● **Your assignment**
The complete listing, repeated precisely, must form the answer.

● **Dataset extract**
*** Begin section ***

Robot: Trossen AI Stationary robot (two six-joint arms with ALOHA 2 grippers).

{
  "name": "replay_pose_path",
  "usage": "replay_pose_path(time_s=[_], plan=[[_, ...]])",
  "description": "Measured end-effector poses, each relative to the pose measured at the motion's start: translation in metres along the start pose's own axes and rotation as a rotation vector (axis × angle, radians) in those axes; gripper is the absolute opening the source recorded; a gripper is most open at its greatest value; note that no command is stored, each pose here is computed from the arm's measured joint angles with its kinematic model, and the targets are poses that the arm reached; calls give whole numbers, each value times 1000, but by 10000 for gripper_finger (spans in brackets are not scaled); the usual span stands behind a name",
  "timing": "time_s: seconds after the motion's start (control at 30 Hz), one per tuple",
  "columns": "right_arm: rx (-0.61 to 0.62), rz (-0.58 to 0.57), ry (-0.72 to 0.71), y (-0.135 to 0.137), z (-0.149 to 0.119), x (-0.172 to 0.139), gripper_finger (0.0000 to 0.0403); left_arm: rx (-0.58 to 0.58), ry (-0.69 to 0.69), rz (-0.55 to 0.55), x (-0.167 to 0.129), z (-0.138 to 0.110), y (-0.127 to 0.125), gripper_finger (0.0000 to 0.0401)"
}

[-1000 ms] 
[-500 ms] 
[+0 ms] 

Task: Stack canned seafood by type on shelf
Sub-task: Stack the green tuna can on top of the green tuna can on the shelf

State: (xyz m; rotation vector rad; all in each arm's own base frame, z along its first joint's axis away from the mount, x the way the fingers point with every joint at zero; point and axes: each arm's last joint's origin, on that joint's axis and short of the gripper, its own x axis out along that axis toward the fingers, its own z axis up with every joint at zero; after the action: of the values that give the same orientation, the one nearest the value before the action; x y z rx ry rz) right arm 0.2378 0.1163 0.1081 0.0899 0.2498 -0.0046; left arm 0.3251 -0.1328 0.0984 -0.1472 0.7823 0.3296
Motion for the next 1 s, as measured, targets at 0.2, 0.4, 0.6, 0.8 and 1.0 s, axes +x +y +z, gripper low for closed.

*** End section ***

● **The completed task**
Robot: Trossen AI Stationary robot (two six-joint arms with ALOHA 2 grippers).

{
  "name": "replay_pose_path",
  "usage": "replay_pose_path(time_s=[_], plan=[[_, ...]])",
  "description": "Measured end-effector poses, each relative to the pose measured at the motion's start: translation in metres along the start pose's own axes and rotation as a rotation vector (axis × angle, radians) in those axes; gripper is the absolute opening the source recorded; a gripper is most open at its greatest value; note that no command is stored, each pose here is computed from the arm's measured joint angles with its kinematic model, and the targets are poses that the arm reached; calls give whole numbers, each value times 1000, but by 10000 for gripper_finger (spans in brackets are not scaled); the usual span stands behind a name",
  "timing": "time_s: seconds after the motion's start (control at 30 Hz), one per tuple",
  "columns": "right_arm: rx (-0.61 to 0.62), rz (-0.58 to 0.57), ry (-0.72 to 0.71), y (-0.135 to 0.137), z (-0.149 to 0.119), x (-0.172 to 0.139), gripper_finger (0.0000 to 0.0403); left_arm: rx (-0.58 to 0.58), ry (-0.69 to 0.69), rz (-0.55 to 0.55), x (-0.167 to 0.129), z (-0.138 to 0.110), y (-0.127 to 0.125), gripper_finger (0.0000 to 0.0401)"
}

[-1000 ms] 
[-500 ms] 
[+0 ms] 

Task: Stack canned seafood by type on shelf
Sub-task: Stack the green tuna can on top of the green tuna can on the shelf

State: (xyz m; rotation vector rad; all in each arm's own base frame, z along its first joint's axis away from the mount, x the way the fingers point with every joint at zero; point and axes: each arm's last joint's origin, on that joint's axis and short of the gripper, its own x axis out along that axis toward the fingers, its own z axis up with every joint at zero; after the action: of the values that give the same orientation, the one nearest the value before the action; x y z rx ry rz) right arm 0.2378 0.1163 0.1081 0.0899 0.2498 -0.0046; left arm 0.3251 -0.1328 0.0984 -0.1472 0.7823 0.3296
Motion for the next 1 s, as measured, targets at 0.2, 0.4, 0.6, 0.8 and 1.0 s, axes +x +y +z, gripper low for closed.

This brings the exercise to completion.